AI News

Hermes Agent: How Nous Research Built a Learning Agent That Actually Learns.

Nous Research's Hermes Agent has hit 22,000 GitHub stars with a novel approach to agent memory and learning. We review the architecture and its implications for the future of autonomous systems.

Daniel Fleuren2026-06-0810 min readFounders and operatorsUpdated 2026-06-19

Written by

Daniel Fleuren

Founder, AI Kick Start. 20+ years enterprise IT

Updated 2026-06-19

AI Kick Start editorial image for Hermes Agent: How Nous Research Built a Learning Agent That Actually Learns.

Decision

Test

Treat this as an answer-visibility experiment: tighten entity facts, publish proof, then sample real AI answers monthly.

Risk to watch

Vanity visibility

Do not count a citation as success unless the answer is accurate and connected to qualified enquiries.

Proof to collect

Citation log

Track priority questions, cited sources, answer accuracy, competitors named, and the page that earned the mention.

TL;DR

TL;DR: Hermes Agent from Nous Research has drawn a large GitHub following (reportedly 22,000 stars in an early snapshot, though the real count has since climbed well past that) by chasing one of the harder problems in agent development: getting an agent to keep learning. Most agents start cold every session. Hermes is built to hold onto what it picks up and adjust how it works based on past runs. The pitch is an agent that gets better over time without you having to retrain it.

Key takeaways

Hermes Agent has accumulated 22,000 GitHub stars since its release (Source: GitHub, 2026, note: this is a stale/early figure; the real [NousResearch/hermes-agent](https://github.com/NousResearch/hermes-agent) star count is now considerably higher)
The reported three-layer memory architecture is meant to enable persistent learning across sessions (Source: Nous Research, 2026, the real project is documented as a simpler file-backed memory system, so the three-layer design is unconfirmed)
Hermes reportedly shows 34% improvement in completion time across repeated similar tasks (Source: Nous Research evaluation, 2026, unverified)
The system reportedly demonstrates 8% positive transfer between related task domains (Source: Nous Research, 2026, unverified)

Analysis

Picture a new contractor who turns up to your office every morning with total amnesia. They're competent, they'll do whatever you ask, but they remember nothing from yesterday. You explain your filing system again. You re-state your preferences again. They make the same wrong assumption they made last week, because for them it's the first time. That is roughly how today's AI agents behave.

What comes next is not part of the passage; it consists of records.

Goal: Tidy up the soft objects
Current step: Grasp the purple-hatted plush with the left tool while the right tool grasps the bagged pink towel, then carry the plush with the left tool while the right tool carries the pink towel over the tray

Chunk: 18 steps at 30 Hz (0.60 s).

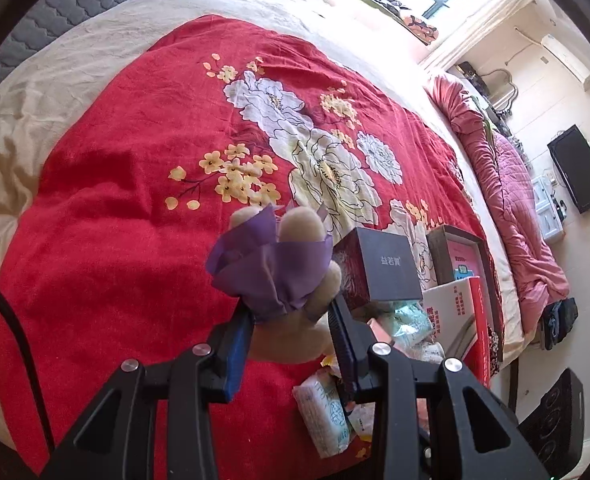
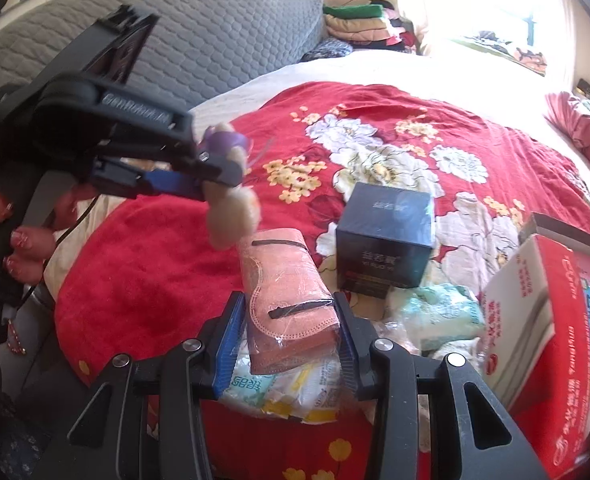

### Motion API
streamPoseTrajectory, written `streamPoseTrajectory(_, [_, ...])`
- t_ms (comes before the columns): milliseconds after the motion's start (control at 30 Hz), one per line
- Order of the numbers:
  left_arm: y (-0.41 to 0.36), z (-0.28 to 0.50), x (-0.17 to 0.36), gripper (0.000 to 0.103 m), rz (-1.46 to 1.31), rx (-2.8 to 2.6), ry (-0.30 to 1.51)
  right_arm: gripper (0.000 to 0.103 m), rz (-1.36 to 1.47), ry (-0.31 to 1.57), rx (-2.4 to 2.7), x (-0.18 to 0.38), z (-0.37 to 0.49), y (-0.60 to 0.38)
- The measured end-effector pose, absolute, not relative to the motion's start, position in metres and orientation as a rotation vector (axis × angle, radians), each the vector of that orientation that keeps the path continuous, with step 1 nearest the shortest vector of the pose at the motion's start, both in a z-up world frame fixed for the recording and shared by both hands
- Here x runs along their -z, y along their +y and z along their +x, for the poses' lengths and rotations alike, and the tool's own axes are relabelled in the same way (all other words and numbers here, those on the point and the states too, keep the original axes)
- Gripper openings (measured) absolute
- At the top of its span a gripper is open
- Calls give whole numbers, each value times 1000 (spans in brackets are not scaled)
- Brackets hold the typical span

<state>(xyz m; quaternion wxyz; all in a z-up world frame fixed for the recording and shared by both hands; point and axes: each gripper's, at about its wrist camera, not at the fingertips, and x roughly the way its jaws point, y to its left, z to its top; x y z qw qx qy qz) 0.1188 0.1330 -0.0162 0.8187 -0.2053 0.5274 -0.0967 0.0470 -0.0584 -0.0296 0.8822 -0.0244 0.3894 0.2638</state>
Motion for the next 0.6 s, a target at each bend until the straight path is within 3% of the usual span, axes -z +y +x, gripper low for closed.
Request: streamPoseTrajectory(600, [56, 58, -24, 38, -226, 276, 1074, 44, 73, 705, -392, -24, 10, -129])
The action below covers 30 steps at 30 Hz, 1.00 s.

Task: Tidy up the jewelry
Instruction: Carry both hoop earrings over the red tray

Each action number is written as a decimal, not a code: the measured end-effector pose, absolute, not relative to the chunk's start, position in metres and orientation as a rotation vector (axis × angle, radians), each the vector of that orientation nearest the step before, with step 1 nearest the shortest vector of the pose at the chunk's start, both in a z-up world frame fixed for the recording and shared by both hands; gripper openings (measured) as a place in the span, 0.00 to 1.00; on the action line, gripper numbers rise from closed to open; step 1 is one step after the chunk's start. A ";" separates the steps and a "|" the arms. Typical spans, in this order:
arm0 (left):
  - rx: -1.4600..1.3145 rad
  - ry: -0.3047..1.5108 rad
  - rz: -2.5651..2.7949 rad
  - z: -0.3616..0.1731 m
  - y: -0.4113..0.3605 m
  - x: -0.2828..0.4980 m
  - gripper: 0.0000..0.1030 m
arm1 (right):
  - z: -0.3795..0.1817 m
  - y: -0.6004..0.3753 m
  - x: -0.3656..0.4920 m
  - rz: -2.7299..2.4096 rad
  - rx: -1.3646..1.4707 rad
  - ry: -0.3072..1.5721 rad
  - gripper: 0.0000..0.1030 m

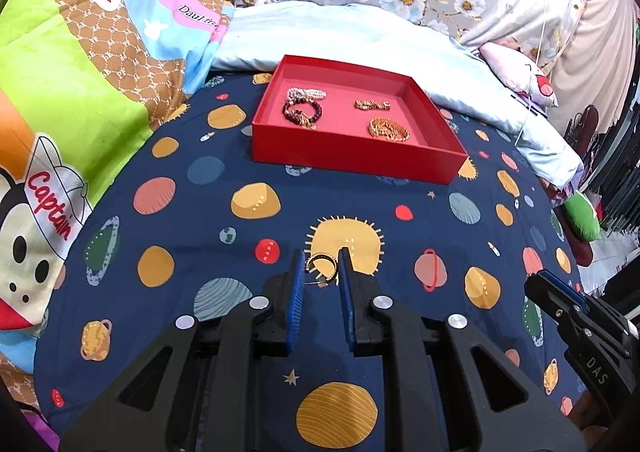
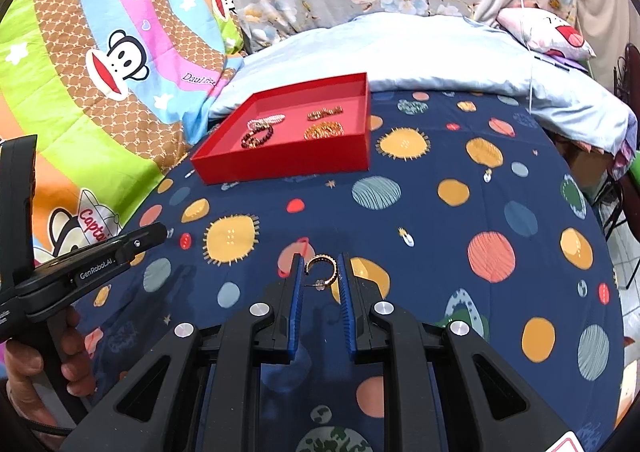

Nous Research, the open-source AI group behind the Hermes models, put out a tool in February 2026 aimed squarely at that gap. It's called Hermes Agent, and it's an MIT-licensed, open-source agent designed to carry memory forward between sessions instead of wiping the slate each time (NousResearch/hermes-agent on GitHub). The project picked up a serious GitHub audience fast, which tells you the problem it's poking at is one a lot of developers feel.

For an Australian business, the "so what" is straightforward. A lot of the friction in using AI tools is the repetition: re-teaching the same context, re-correcting the same mistakes. An agent that genuinely remembers your patterns is worth more than one that's marginally smarter on day one. Whether Hermes delivers on that promise in practice is the open question, and it's worth looking at how the thing is actually built before getting too excited.

Most AI agents share a basic flaw: they don't learn. Start a fresh session with a coding agent, a research assistant, or a task bot and it begins from the same base state every time. It doesn't recall what worked last time. It doesn't pick up your preferences. It doesn't get sharper with practice. That's the problem Nous Research set out to tackle with Hermes Agent, and the size of the project's GitHub following suggests they've hit a nerve.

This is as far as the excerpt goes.